As pontas de pipeta filtradas realmente previnem a contaminação cruzada e os aerossóis?

Em um laboratório, decisões difíceis são tomadas regularmente para determinar a melhor forma de conduzir experimentos e testes críticos. Com o tempo, as pontas de pipeta se adaptaram a laboratórios em todo o mundo e fornecem as ferramentas para que os técnicos e cientistas tenham a capacidade de fazer pesquisas importantes. Isso é especialmente verdadeiro porque o COVID-19 continua a se espalhar pelos Estados Unidos. Epidemiologistas e virologistas trabalham sem parar para encontrar um tratamento para o vírus.

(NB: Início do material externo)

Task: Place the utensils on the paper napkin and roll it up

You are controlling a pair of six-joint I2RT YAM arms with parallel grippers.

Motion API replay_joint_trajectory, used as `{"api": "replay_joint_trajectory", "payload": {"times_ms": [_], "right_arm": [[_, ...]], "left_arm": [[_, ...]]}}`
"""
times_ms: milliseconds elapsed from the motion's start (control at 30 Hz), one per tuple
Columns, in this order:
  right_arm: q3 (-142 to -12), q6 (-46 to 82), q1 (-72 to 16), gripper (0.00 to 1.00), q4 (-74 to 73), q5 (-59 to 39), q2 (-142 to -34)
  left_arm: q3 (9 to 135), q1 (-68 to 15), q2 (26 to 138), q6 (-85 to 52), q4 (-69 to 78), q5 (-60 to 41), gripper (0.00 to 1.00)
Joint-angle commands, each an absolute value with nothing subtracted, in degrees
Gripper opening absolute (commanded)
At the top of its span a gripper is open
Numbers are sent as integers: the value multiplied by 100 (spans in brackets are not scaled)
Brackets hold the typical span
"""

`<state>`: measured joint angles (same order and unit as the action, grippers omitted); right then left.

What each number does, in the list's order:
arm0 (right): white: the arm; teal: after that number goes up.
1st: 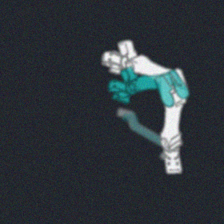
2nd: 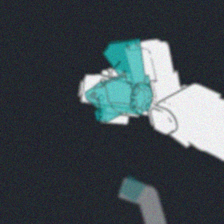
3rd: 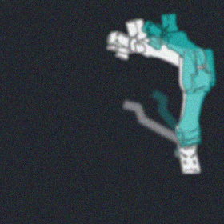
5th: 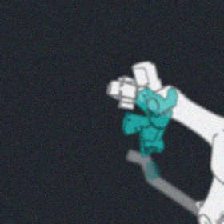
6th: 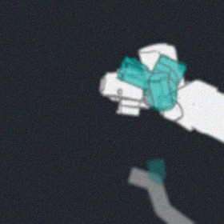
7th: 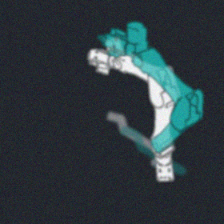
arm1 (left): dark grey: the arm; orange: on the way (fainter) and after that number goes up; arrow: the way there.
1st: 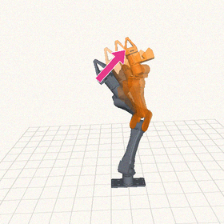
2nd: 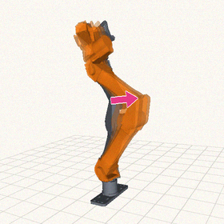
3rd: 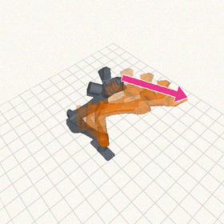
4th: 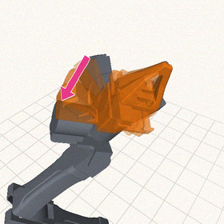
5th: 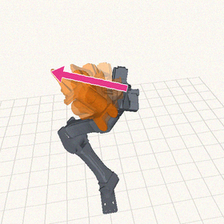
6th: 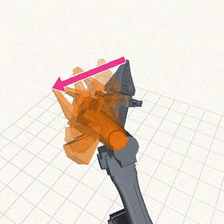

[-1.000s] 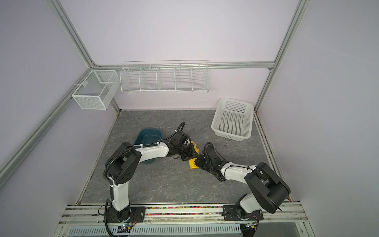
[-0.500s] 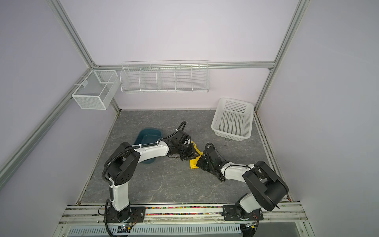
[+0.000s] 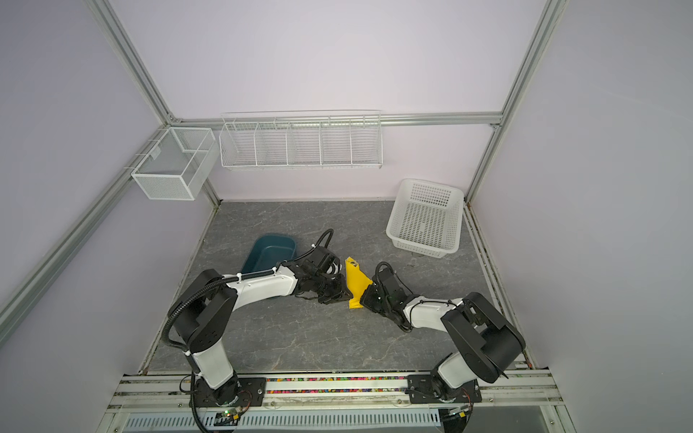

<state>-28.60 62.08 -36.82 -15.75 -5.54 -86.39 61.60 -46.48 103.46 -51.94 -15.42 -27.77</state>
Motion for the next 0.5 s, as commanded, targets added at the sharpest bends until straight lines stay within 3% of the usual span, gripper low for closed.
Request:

Pontas de pipetas filtradas feitas de plástico são usadas para estudar o vírus e as pipetas de vidro antes volumosas agora são elegantes e automatizadas. Um total de 10 pontas de pipeta de plástico são usadas para realizar um único teste COVID-19 atualmente e a maioria das pontas que são usadas agora têm um filtro que deve bloquear 100% dos aerossóis e evitar contaminação cruzada durante a amostragem. Mas quanto essas dicas significativamente mais caras e ambientalmente caras realmente beneficiam os laboratórios em todo o país? Os laboratórios devem decidir se livrar do filtro?

 

Dependendo do experimento ou teste em mãos, laboratórios e centros de pesquisa escolherão usar pontas de pipeta filtradas ou não filtradas. A maioria dos laboratórios usa pontas filtradas porque acreditam que os filtros impedirão que todos os aerossóis contaminem a amostra. Os filtros são comumente vistos como uma forma econômica de eliminar completamente os vestígios de contaminantes de uma amostra, mas infelizmente não é o caso. Filtros de ponta de pipeta de polietileno não evitam a contaminação, mas apenas retarda a propagação de contaminantes.

 

Um artigo recente da Biotix afirma: “[a palavra] barreira é um nome um pouco impróprio para algumas dessas dicas. Somente algumas pontas de ponta fornecem uma barreira de vedação verdadeira. A maioria dos filtros apenas retarda a entrada do líquido no cilindro da pipeta. ” Estudos independentes foram feitos procurando alternativas para filtros de ponta e sua eficácia em comparação com pontas sem filtro. Um artigo publicado no Journal of Applied Microbiology, Londres (1999) estudou a eficácia das pontas de filtro de polietileno quando inseridas na extremidade da abertura do cone da ponta da pipeta em comparação com pontas não filtradas. Dos 2.620 testes, 20% das amostras apresentaram contaminação por arraste no nariz do pipetador quando nenhum filtro foi usado, e 14% das amostras apresentaram contaminação cruzada quando uma ponta de filtro de polietileno (PE) foi usada (Figura 2). O estudo também descobriu que quando um líquido radioativo ou DNA de plasmídeo foi pipetado sem filtro, a contaminação do barril do pipetador ocorreu dentro de 100 pipetagens. Isso mostra que, embora as pontas filtradas diminuam a quantidade de contaminação cruzada de uma ponta de pipeta para outra, os filtros não param a contaminação completamente.